* **TASK TO COMPLETE**:
Find the word "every" in the listing, and copy out each line where it turns up.

■ ■ ■ ■ ■

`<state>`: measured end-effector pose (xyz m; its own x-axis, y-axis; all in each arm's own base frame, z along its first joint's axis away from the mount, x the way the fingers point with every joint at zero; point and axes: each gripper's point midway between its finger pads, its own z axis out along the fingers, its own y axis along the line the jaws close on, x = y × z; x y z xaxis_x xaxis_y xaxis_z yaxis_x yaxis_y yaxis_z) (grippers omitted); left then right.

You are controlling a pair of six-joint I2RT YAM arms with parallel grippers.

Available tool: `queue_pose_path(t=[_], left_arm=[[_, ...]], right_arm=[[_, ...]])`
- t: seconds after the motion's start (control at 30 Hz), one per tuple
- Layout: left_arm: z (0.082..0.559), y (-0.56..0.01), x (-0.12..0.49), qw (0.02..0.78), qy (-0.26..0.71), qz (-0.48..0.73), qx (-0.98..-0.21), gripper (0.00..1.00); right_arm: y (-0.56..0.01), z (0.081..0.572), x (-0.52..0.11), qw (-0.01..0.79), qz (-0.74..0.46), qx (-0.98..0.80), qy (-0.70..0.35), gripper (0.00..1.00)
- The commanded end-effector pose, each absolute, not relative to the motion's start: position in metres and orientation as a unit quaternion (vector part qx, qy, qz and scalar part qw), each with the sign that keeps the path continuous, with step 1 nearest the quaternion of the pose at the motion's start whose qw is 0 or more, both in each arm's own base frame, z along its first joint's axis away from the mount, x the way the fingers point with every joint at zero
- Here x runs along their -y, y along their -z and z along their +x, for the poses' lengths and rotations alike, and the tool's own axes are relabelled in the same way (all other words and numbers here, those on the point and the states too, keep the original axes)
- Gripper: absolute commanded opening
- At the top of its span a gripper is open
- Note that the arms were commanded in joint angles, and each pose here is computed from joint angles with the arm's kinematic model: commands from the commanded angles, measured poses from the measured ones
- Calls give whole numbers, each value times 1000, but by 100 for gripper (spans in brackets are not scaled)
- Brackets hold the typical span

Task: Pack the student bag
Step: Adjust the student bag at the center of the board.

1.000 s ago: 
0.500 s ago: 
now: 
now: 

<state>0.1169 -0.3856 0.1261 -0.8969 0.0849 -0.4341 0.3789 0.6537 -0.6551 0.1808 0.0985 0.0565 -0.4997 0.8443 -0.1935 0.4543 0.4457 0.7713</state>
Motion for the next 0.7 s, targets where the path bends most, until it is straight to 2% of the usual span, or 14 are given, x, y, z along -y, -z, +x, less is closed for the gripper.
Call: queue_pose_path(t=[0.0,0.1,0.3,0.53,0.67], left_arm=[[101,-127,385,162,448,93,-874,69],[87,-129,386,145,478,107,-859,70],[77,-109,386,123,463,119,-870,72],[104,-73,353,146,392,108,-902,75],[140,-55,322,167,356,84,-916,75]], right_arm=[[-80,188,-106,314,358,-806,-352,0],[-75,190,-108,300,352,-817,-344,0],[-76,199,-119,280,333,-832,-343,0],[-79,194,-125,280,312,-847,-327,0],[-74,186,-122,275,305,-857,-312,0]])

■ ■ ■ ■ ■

* **RESULT OF THE TASK**:
`<state>`: measured end-effector pose (xyz m; its own x-axis, y-axis; all in each arm's own base frame, z along its first joint's axis away from the mount, x the way the fingers point with every joint at zero; point and axes: each gripper's point midway between its finger pads, its own z axis out along the fingers, its own y axis along the line the jaws close on, x = y × z; x y z xaxis_x xaxis_y xaxis_z yaxis_x yaxis_y yaxis_z) (grippers omitted); left then right.
- The commanded end-effector pose, each absolute, not relative to the motion's start: position in metres and orientation as a unit quaternion (vector part qx, qy, qz and scalar part qw), each with the sign that keeps the path continuous, with step 1 nearest the quaternion of the pose at the motion's start whose qw is 0 or more, both in each arm's own base frame, z along its first joint's axis away from the mount, x the way the fingers point with every joint at zero

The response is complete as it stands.